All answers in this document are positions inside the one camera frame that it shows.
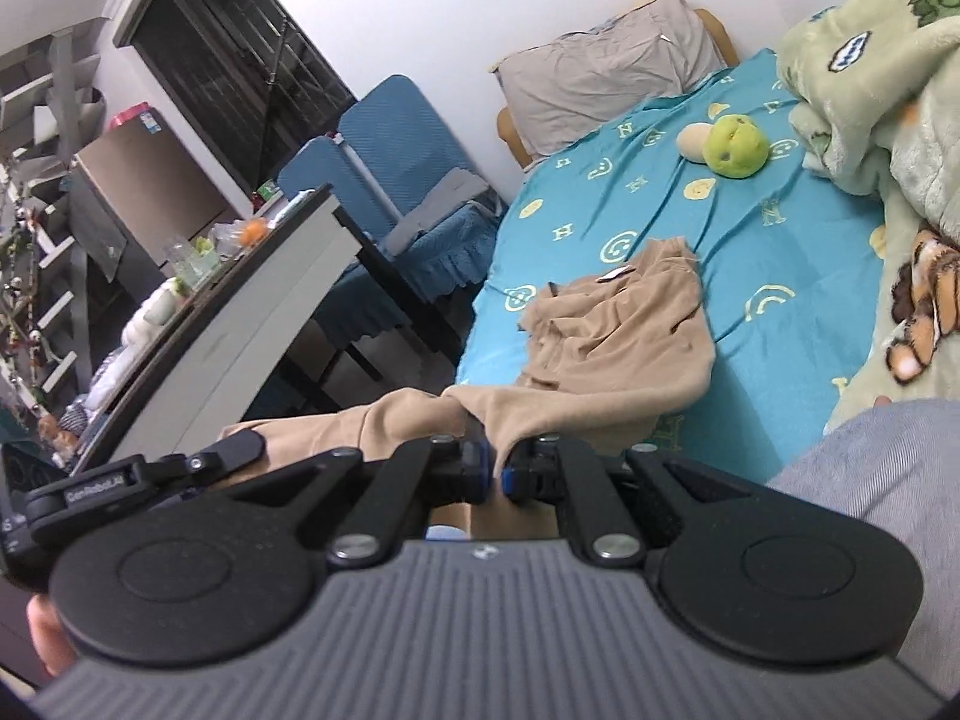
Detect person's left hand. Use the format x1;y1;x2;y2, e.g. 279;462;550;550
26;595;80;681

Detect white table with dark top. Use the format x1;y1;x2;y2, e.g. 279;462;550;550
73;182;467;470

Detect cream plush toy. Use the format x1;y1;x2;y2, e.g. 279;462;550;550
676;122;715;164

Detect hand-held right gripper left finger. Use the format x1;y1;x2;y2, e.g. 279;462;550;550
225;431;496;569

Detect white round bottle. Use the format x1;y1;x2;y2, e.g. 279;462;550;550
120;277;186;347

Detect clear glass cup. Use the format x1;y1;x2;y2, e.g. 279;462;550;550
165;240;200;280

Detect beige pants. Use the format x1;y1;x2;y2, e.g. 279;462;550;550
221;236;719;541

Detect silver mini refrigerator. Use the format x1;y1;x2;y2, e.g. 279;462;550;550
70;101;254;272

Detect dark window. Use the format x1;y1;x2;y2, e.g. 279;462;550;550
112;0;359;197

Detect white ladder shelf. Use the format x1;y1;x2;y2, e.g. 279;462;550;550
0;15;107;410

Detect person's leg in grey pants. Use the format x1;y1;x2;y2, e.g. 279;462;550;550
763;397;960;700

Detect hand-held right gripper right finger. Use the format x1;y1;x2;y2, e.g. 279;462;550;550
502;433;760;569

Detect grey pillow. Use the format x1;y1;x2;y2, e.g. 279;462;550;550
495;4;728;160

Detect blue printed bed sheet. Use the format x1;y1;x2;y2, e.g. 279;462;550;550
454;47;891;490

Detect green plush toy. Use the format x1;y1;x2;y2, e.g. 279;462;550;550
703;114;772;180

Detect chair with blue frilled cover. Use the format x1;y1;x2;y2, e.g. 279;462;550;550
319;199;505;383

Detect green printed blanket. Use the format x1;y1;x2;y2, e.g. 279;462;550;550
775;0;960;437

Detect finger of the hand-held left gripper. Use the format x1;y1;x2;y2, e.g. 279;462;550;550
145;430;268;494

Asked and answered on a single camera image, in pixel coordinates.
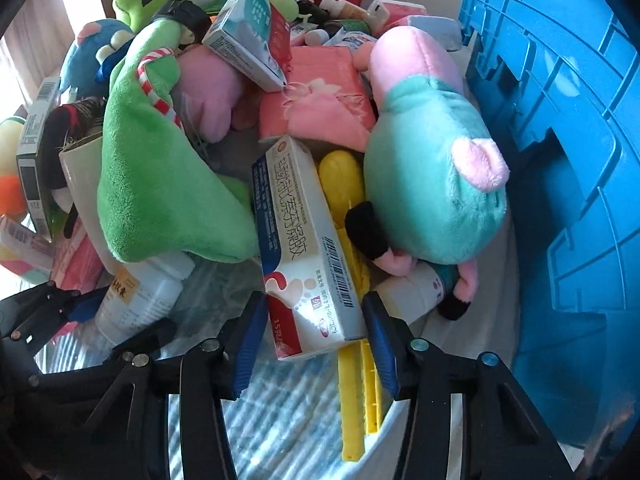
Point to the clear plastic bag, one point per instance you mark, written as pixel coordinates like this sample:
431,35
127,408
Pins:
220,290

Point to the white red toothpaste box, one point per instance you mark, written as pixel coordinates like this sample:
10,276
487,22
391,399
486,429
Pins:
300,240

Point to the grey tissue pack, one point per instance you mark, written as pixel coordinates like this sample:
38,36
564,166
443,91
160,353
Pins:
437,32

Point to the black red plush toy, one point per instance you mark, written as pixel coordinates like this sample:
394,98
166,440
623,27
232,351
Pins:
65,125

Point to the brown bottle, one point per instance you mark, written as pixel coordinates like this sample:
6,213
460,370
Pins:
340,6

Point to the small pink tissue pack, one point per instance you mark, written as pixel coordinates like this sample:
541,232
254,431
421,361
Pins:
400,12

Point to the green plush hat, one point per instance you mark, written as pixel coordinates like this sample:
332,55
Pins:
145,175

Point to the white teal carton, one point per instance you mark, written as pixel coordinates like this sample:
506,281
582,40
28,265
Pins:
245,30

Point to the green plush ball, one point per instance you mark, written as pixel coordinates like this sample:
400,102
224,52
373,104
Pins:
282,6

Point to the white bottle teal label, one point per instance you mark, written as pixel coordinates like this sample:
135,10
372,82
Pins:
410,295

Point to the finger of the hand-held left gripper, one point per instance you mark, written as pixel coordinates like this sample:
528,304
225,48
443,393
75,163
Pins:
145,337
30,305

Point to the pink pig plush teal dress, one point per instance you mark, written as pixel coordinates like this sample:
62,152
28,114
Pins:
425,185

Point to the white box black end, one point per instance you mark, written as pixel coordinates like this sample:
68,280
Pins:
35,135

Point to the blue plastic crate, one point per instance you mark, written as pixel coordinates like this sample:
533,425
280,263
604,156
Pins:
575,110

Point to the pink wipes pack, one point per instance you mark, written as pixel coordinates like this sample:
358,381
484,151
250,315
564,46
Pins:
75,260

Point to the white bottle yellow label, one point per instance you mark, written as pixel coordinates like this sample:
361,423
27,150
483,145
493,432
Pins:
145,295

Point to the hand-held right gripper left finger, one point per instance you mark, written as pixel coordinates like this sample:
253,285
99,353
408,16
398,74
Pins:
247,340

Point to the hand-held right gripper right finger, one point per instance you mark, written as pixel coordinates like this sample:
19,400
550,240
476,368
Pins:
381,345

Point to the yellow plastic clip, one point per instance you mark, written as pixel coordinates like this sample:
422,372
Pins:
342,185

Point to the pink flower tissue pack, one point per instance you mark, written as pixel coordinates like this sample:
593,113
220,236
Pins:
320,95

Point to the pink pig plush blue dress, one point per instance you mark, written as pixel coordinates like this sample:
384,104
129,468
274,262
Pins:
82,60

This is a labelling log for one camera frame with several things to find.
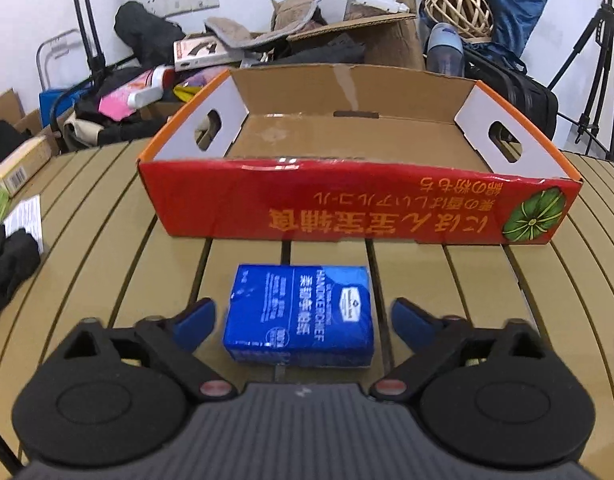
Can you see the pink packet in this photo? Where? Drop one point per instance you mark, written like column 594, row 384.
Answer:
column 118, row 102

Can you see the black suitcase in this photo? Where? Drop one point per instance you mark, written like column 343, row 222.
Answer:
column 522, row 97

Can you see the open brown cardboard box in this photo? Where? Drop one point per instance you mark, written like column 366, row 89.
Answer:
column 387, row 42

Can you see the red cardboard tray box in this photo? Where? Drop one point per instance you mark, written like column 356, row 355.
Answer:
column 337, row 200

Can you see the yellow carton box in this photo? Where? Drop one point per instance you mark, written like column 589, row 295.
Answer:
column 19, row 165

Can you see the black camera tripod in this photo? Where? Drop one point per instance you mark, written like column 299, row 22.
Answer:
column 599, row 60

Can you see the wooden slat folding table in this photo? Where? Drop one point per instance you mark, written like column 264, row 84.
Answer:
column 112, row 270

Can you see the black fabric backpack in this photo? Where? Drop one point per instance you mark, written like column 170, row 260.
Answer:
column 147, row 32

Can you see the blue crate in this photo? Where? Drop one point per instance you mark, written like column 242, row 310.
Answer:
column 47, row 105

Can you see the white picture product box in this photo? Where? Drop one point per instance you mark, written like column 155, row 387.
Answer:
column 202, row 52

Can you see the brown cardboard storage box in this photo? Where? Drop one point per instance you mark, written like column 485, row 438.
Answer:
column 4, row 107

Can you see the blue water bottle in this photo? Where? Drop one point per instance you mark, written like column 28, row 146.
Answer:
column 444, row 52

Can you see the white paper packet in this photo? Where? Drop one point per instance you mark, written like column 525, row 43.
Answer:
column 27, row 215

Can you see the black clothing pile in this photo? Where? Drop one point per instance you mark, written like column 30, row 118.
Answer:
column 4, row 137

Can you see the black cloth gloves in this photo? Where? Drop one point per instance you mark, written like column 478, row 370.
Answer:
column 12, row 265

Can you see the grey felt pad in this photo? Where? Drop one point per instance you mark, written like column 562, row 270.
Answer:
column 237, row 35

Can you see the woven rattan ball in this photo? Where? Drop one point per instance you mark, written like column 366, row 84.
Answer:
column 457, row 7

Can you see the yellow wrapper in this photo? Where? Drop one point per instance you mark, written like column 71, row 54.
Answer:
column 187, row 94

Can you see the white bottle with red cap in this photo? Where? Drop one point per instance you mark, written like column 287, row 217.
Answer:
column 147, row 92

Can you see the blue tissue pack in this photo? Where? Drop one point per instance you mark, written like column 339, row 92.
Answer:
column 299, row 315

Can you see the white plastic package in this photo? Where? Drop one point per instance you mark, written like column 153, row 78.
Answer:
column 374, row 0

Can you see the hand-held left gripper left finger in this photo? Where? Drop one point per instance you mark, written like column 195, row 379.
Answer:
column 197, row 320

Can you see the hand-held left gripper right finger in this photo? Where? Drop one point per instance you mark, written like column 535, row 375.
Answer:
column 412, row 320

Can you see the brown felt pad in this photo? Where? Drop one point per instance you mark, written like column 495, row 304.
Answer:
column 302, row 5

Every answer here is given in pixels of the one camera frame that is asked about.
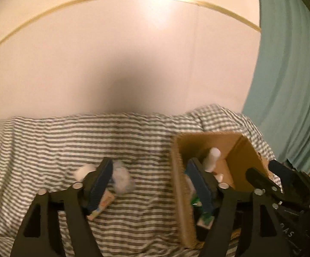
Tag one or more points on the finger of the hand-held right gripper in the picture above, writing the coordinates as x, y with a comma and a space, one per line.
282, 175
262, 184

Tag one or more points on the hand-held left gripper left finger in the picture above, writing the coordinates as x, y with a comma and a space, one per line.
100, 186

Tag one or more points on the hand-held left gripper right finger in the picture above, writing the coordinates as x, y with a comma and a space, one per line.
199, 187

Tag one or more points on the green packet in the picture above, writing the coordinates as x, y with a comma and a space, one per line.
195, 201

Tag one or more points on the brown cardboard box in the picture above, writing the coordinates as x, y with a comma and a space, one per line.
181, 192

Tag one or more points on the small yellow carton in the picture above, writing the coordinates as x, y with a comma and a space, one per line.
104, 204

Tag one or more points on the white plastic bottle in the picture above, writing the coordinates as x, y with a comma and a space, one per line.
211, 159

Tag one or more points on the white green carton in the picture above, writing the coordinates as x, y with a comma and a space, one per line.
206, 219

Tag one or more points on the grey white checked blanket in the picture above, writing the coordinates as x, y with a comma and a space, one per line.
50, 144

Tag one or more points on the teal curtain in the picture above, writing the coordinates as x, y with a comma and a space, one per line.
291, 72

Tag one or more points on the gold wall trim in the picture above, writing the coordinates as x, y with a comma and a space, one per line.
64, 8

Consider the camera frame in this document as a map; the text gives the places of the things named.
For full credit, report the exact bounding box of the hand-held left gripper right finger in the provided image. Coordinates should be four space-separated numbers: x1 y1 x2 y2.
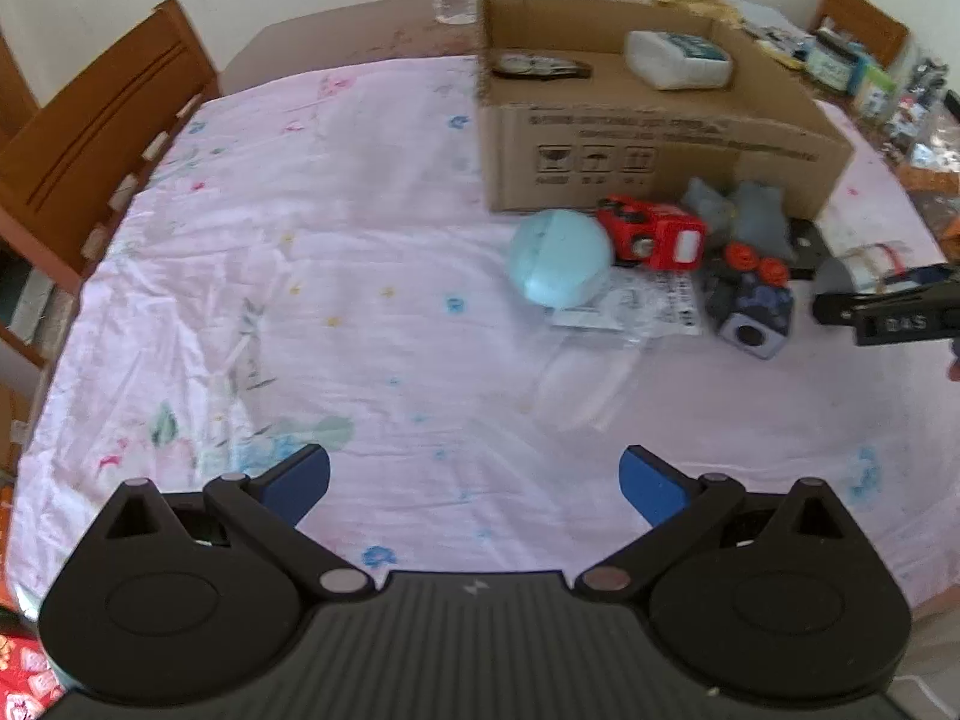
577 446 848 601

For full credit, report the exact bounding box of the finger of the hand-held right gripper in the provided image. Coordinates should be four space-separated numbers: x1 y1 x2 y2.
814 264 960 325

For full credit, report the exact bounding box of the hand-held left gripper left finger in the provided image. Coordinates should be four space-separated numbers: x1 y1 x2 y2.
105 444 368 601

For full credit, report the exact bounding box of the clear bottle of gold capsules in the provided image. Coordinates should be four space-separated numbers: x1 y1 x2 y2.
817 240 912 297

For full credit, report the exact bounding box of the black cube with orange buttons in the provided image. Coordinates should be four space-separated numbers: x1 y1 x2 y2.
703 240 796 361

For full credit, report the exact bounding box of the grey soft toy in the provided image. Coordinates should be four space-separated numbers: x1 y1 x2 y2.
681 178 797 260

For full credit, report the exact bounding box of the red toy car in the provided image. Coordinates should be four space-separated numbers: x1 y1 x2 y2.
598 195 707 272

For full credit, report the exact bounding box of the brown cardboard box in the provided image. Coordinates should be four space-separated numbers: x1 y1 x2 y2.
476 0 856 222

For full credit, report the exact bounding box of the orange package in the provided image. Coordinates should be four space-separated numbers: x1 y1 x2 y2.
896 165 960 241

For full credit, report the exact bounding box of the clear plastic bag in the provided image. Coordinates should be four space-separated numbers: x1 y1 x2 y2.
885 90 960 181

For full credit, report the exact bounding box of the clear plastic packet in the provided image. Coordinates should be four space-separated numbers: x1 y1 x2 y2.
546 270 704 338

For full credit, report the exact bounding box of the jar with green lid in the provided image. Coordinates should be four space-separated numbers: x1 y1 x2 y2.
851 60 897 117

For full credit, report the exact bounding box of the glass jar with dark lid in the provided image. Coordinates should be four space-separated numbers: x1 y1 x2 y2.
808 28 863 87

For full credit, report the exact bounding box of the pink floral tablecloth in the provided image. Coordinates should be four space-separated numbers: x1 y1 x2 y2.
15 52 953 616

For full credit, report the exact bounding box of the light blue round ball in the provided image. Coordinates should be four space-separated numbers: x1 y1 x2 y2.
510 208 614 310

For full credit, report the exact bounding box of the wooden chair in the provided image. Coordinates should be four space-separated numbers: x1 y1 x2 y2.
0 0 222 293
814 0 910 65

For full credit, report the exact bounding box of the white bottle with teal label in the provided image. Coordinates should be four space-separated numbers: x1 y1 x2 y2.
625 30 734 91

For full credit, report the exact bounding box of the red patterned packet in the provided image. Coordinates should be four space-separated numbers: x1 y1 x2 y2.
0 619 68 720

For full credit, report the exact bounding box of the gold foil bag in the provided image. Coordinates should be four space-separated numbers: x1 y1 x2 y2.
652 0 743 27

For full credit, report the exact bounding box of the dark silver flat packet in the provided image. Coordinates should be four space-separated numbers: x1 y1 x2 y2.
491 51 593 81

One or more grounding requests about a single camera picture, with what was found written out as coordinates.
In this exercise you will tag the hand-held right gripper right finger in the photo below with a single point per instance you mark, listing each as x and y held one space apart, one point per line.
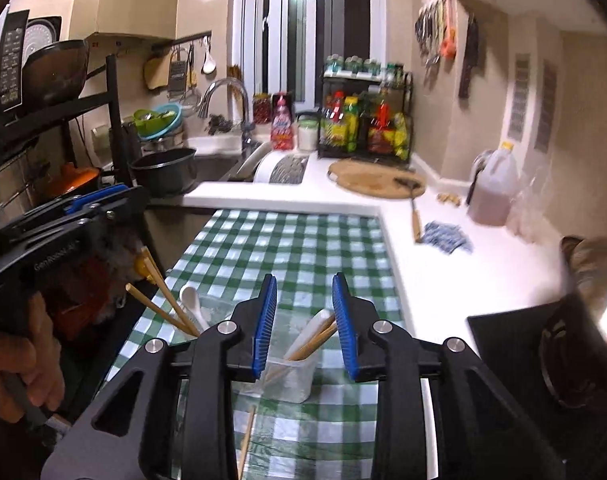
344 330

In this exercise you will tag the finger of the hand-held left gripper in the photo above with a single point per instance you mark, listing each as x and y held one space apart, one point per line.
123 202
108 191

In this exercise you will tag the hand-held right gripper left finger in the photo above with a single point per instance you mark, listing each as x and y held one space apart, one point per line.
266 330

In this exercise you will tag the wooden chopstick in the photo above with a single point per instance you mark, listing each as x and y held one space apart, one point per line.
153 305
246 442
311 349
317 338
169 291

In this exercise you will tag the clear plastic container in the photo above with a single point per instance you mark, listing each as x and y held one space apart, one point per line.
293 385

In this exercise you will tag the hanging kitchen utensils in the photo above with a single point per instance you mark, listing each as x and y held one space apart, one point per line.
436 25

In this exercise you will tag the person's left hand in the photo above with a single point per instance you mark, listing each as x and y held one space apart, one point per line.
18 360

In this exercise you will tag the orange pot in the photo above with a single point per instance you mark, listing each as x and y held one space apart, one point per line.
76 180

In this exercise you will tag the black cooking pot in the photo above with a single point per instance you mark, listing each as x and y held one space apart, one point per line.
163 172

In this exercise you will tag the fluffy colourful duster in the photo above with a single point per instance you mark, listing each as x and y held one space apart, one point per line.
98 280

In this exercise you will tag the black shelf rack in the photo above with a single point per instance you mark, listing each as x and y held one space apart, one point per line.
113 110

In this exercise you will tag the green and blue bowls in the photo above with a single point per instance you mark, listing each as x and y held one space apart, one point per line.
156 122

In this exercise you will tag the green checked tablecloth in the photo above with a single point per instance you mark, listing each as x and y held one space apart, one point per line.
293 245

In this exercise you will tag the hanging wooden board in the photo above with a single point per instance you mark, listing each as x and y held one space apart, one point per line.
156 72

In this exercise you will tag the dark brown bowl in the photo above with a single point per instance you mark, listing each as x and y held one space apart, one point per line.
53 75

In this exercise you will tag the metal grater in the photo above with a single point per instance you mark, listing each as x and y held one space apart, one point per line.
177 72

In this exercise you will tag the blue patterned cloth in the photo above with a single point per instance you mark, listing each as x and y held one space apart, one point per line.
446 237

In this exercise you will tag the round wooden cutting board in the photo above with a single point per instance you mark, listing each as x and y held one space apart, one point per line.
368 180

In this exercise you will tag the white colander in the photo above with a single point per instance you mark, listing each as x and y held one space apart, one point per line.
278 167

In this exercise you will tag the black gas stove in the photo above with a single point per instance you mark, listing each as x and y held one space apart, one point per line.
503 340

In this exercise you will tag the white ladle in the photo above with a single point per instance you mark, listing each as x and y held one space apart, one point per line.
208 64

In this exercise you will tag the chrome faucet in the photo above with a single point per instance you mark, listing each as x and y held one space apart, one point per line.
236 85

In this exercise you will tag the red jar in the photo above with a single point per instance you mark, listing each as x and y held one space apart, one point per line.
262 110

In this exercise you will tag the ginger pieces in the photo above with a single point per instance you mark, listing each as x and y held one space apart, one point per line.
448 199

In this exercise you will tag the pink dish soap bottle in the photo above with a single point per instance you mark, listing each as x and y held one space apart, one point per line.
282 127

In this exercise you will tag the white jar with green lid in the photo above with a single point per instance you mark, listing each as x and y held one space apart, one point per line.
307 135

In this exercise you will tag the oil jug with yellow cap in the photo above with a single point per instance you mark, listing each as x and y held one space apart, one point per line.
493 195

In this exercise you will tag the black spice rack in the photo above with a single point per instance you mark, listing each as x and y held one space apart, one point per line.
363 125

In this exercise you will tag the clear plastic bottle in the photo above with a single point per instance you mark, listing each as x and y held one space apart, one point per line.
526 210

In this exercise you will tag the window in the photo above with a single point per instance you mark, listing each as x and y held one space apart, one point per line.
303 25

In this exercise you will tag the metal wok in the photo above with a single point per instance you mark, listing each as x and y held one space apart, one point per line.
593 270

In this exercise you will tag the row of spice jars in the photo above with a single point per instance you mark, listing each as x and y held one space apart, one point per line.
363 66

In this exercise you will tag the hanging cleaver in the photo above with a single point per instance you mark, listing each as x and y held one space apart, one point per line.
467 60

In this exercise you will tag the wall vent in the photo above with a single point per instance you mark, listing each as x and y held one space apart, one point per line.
■ ■ ■ ■ ■
=== Task prompt ===
With the line holding "Can you see the white paper" as the first and the line holding "Can you see the brown felt" as the last, please transcribe exactly the lines of the material above in that range and nothing else.

=== Exercise answer ===
Can you see the white paper packet in this photo? Where? Drop one point per instance you mark, written like column 525, row 43.
Answer:
column 27, row 215

Can you see the black clothing pile in this photo? Where? Drop one point per instance you mark, written like column 30, row 118.
Answer:
column 4, row 137

Can you see the black cloth gloves in this photo? Where? Drop one point per instance you mark, written like column 478, row 370.
Answer:
column 12, row 265

Can you see the grey felt pad in this photo? Where? Drop one point per instance you mark, written like column 562, row 270.
Answer:
column 237, row 35

Can you see the woven rattan ball in this photo? Where? Drop one point per instance you mark, written like column 366, row 84.
Answer:
column 457, row 7

Can you see the yellow wrapper in this photo? Where? Drop one point per instance you mark, written like column 71, row 54.
Answer:
column 187, row 94

Can you see the white bottle with red cap in this photo? Where? Drop one point per instance you mark, written like column 287, row 217.
Answer:
column 147, row 92

Can you see the blue tissue pack in this photo? Where? Drop one point per instance you mark, written like column 339, row 92.
Answer:
column 299, row 315

Can you see the white plastic package in this photo? Where? Drop one point per instance you mark, written like column 153, row 78.
Answer:
column 374, row 0

Can you see the hand-held left gripper left finger in this photo? Where? Drop one point per instance you mark, written like column 195, row 379.
Answer:
column 197, row 320

Can you see the hand-held left gripper right finger in this photo? Where? Drop one point per instance you mark, written like column 535, row 375.
Answer:
column 412, row 320

Can you see the brown felt pad in this photo? Where? Drop one point per instance you mark, written like column 495, row 304.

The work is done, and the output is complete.